All shade isn’t created equal. Watching the Real Housewives Of Atlanta is a lesson in shade throwing– both good and bad. Over the years, we’ve witnessed many reads. Some have given birth to ubiquitous phrases, dances even… “Who gon’ check me boo” and “Close your legs to married men” come to mind. But lately, the shade on RHOA has teetered on the fine line between wit and so nasty and so rude.
It seems no topic is off-limits to the ladies and no season more than now is evidence of that. NeNe attacked Porsha’s post-pregancy body. Kenya Moore’s fertility problems continues to be a topic of discussion and the topic of hair is what it always is. The malicious intent of it all has reach unbearable levels on the series. It’s too catty. It just too much.
“I do believe certain things are off-limits,” said Kenya Moore during a candid chat. “You cannot change someone’s fertility. If they’re in fertile, they’re in fertile. You can’t change the fact that my mother didn’t want me when I was three-days old. Those things are cruel to talk about.”
She added, “Edges. You can grow your edges back.” I challenged her. Growing up, long, luscious locks were always the defining standard of beauty, especially for a Black girl. Previous to Kenya showing up to Marlo’s wig launch with a marching band and her edge control, Marlo had revealed her biggest insecurity is her thinning edges, which we rarely see because she covers them with various weaves and styles. It’s something that myself and plenty other women can emphasize with. Traction alopecia and other ailments that cause thinning edges are a sensitive topic. Is this not below the belt?
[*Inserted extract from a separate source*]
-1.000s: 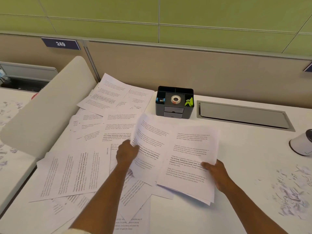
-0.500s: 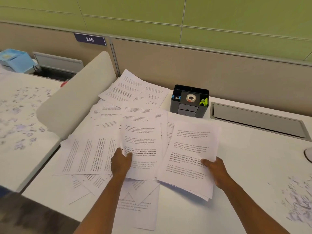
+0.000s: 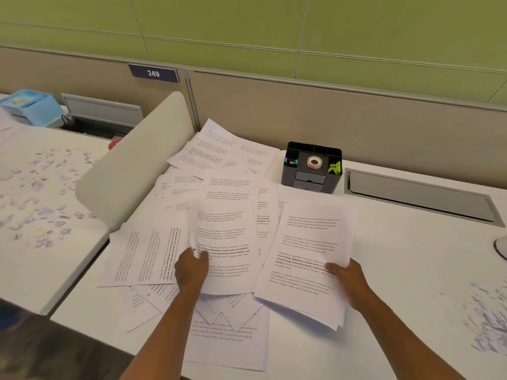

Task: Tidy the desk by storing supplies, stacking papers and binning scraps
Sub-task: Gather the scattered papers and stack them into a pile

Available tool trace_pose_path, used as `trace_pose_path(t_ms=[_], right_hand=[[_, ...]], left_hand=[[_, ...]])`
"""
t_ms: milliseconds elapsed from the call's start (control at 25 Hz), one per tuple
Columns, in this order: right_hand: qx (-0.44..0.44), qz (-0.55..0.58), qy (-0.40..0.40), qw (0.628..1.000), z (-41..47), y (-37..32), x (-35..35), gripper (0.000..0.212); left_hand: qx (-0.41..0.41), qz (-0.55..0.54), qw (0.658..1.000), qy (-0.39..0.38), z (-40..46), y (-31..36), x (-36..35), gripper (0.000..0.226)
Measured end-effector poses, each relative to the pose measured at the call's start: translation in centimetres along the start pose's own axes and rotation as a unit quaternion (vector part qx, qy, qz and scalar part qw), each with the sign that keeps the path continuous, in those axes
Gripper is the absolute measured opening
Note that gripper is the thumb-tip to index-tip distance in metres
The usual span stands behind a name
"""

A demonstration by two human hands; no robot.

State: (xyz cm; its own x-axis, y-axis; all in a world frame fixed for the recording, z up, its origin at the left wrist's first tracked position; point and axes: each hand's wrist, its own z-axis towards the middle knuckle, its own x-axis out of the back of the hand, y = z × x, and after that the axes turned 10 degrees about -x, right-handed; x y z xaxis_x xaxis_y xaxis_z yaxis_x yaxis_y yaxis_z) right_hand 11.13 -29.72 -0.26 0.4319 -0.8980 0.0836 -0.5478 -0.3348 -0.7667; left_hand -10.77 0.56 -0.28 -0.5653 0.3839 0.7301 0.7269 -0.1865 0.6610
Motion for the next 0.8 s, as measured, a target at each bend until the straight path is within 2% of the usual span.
trace_pose_path(t_ms=[360, 560, 800], right_hand=[[-0.002, 0.012, 0.022, 1.0, -1.1, 0.7, -0.5, 0.032], [-0.001, 0.016, 0.03, 0.999, -0.7, 0.3, -0.8, 0.03], [-0.006, 0.004, 0.038, 0.999, 1.1, -1.3, -1.8, 0.03]], left_hand=[[-0.059, -0.006, 0.998, -0.021, 5.8, 3.7, 0.2, 0.055], [-0.06, 0.011, 0.998, -0.032, 9.9, 5.2, -0.1, 0.056], [-0.039, -0.006, 0.999, -0.036, 12.8, 5.5, -1.0, 0.047]])
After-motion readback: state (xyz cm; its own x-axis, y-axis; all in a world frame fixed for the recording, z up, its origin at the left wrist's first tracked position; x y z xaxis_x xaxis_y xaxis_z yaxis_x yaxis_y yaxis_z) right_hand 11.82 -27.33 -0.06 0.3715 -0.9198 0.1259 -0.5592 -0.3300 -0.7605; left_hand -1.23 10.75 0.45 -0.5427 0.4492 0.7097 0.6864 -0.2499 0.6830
“I do understand the concern, but again, my products are, my whole line is focused on combating damage and growing your hair back,” she said. “So you’re proud of your own hair that’s growing out of your head. Whether that’s your edges. Whether that’s getting your hair healthy. That is what my whole line focuses on. The positivity in that. I’m not just giving you shampoo and conditioner, I have a whole line of products solely focused on getting your hair healthy and getting your hair to grow.”
Kenya Moore storming Marlo’s launch left a tart taste in a lot of women’s mouths. And to her defense, Marlo’s shade is pretty much always below the proverbial Gucci belt.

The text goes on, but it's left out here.